Фёдор не спускался с палубы, даже когда на небосводе засвирепствовало ярило. По правую сторону борта падала тень от мачты. Там и стоял Басманов, спасаясь от жара полуденного. Он упирался локтями в борт да боролся с приступами, подступающими к горлу. Холопские, что сопровождали опричников, подносили ему пресной воды да молока.

– Ты ж, помнится, говаривал, что славно переносишь дорогу по воде? – спросил Вяземский, хмуро поглядывая на юношу.

Фёдор сидел на палубе, глаза его были прикрыты, молодая грудь вздымалась. Басманов хмуро отмахнулся, мучаясь желчью, что поднималась вновь и вновь.

Вяземский вздохнул, ставя кувшин с водою подле Басманова. И Фёдор принялся пить большими глотками.

– Тебе нынче не до наставлений, – молвил Вяземский, тяжело вздыхая.

– Да отчего же? – усмехнулся Фёдор, отстранившись от питья да утерев губы рукою. – Валяйте, Афанасий Иваныч.

Вяземский провёл по лицу, поглаживая свою бороду.

– Нынче едем мы, всяко, что на чужбину дальнюю. Негоже быть врознь али умалчивать чего, – произнёс Афанасий. – Я в ответе за тебя перед твоим батюшкой и тем паче перед самим государем.

– Да брось! – Басманов мотнул головой, коснувшись переносицы. – Не держать же тебе ответ за мой недуг?

Афанасий усмехнулся, запрокинув голову вверх.

– Да судя по речи царской, держать мне ответ за всякое и отвечать мне головою, – молвил Вяземский. – Засим, Федя, не лукавь мне да не замалчивай чего. Нынче мы заодно и всякую ссору оставим до поры.

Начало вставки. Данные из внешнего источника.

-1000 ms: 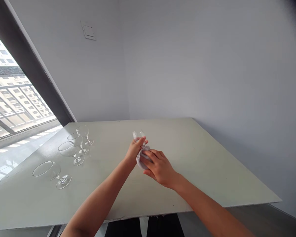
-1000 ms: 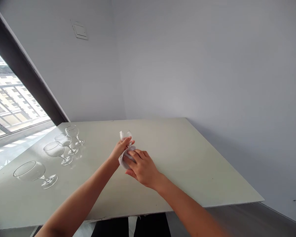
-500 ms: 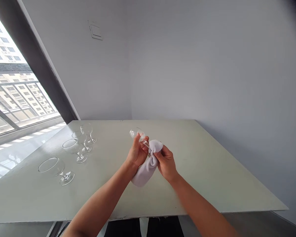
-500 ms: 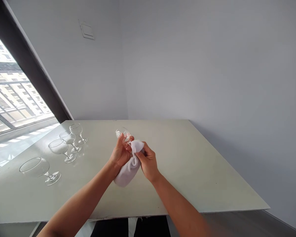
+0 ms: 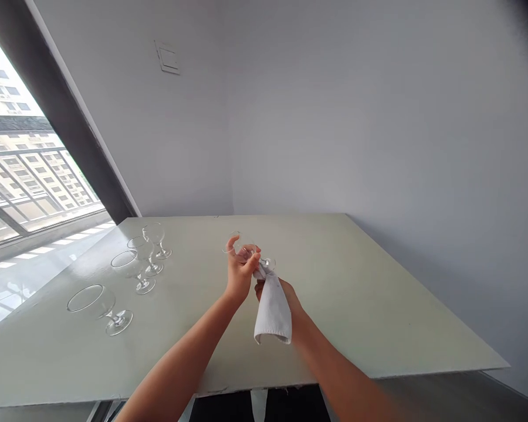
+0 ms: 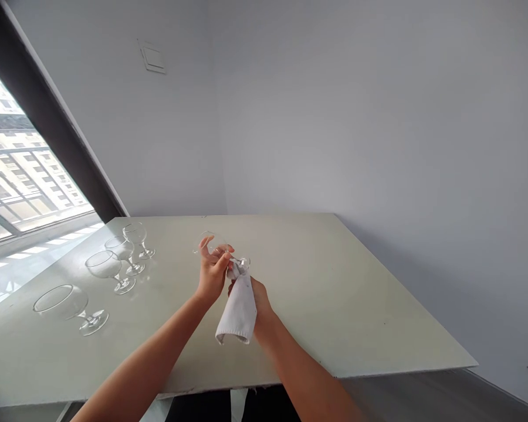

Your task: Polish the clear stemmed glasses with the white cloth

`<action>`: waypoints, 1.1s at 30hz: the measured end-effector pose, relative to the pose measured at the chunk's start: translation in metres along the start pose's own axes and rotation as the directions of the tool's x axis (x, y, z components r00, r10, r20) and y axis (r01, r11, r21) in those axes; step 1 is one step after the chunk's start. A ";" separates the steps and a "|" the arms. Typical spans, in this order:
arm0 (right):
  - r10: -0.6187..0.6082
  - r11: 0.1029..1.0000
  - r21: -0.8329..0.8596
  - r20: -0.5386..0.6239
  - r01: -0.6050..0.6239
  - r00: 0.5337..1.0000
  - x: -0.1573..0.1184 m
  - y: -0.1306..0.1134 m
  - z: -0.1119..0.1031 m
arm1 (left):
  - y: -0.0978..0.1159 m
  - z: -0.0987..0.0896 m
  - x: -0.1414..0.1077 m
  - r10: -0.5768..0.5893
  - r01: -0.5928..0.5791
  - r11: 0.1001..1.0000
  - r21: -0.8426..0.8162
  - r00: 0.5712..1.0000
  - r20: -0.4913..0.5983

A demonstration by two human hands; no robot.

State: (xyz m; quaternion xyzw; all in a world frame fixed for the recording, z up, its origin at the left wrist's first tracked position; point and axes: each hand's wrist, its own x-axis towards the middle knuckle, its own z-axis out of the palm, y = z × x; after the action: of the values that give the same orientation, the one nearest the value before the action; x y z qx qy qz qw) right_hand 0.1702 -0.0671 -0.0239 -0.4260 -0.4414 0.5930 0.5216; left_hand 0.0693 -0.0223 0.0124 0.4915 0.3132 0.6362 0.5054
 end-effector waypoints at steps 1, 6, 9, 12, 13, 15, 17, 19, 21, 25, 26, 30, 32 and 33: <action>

Басманов кивнул, вновь припав к кувшину. Вяземский уж решил было оставить юношу, как Фёдор после двух коротких глотков окликнул опричника.

– Афонь! – молвил Басманов.

Князь обернулся, Фёдор слабо улыбнулся да приподнял сосуд с водою.

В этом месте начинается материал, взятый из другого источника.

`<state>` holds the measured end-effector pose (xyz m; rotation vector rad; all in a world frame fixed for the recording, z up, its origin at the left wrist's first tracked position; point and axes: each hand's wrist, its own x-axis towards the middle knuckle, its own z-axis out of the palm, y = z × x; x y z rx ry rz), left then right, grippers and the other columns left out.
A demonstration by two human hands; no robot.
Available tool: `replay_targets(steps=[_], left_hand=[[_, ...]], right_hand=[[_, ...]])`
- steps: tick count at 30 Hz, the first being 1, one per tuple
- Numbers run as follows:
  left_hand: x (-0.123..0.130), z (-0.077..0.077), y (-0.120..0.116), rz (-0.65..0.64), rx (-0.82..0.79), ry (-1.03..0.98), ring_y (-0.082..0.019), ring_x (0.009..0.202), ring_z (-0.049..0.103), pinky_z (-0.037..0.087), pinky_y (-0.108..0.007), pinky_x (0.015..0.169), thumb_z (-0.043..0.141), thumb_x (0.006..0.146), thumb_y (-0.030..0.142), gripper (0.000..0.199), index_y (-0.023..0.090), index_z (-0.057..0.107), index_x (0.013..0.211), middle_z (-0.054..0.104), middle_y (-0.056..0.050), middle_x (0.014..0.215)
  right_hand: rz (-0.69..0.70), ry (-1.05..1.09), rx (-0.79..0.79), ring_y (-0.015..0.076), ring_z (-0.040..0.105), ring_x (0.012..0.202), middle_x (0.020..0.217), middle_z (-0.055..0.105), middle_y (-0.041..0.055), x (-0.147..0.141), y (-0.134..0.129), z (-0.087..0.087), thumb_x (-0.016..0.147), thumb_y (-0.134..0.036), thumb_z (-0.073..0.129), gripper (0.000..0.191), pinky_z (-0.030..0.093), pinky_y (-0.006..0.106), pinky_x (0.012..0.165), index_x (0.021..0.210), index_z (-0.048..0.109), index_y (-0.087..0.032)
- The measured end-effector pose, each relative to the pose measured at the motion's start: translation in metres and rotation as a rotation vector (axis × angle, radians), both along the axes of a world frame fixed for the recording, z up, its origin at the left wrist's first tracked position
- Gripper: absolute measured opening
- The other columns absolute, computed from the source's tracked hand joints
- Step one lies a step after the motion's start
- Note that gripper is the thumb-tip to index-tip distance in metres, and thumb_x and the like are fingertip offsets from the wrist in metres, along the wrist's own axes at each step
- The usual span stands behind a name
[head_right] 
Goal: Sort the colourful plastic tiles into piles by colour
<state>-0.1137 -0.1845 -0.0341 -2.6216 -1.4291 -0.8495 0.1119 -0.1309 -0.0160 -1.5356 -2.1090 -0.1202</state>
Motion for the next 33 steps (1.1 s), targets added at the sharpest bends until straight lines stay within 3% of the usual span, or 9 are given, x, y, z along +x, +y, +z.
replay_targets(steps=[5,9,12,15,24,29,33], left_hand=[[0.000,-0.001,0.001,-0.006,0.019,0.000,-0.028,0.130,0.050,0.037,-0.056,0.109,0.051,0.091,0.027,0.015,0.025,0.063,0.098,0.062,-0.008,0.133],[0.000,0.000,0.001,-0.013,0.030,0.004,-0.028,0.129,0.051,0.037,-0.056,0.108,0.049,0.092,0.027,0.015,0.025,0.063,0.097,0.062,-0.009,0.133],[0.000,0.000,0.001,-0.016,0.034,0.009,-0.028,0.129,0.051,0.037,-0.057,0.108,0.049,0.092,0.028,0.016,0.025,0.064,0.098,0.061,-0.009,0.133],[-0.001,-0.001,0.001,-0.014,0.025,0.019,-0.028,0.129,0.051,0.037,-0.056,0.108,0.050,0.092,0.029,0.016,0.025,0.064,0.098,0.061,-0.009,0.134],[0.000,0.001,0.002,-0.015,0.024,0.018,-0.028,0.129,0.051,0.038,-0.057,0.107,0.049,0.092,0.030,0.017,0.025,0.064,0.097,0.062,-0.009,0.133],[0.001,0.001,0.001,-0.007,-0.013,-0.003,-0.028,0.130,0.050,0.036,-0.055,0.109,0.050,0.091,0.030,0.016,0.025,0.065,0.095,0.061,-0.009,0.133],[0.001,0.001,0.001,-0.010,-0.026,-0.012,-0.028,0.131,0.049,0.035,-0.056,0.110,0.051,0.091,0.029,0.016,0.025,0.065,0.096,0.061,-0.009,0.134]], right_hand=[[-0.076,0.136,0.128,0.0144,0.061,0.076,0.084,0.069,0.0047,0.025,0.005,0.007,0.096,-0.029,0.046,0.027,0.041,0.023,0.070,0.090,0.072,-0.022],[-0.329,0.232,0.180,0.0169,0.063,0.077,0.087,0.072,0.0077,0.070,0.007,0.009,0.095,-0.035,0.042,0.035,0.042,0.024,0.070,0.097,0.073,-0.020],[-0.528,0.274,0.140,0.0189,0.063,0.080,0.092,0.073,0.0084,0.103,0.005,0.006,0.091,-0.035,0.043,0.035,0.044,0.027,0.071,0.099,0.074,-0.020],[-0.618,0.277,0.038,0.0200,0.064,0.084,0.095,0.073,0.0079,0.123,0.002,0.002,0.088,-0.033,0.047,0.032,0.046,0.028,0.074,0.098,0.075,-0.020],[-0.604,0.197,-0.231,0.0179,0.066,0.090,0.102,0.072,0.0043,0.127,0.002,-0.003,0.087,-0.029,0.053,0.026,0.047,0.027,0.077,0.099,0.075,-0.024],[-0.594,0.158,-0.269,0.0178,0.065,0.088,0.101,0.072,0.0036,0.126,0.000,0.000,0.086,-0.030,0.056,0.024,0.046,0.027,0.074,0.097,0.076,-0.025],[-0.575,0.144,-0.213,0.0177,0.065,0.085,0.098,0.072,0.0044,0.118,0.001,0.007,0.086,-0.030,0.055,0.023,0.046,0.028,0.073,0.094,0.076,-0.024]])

– Спасибо, – коротко произнёс юноша, глядя на Вяземского, с чего Афанасий и впрямь подивился.

Князь развёл руками да улыбнулся в ответ.

– До ночи дотерпи – на ночлег к берегу сойдёшь, – молвил Вяземский.

Фёдор коротко кивнул и остался сидеть на палубе, обхватив себя руками. То был самый тяжкий день пути для него. Чем дальше шло их судно по волнам речным, тем боле и свыкался Фёдор с приступами.

Вяземский время от времени справлялся о здравии Басманова, большею частью через холопов. Когда солнце склонилось к далёкому горизонту, Фёдору сделалось заметно легче – он много спокойнее стал переносить путь. Освоился Басманов, да совладал с недугом, да преисполнился пуще прежнего восторга. Всяко дознавался у мореходов, долга ли дорога, и всё один ответ получал:

– Как Бог пошлёт, боярин, как Бог пошлёт!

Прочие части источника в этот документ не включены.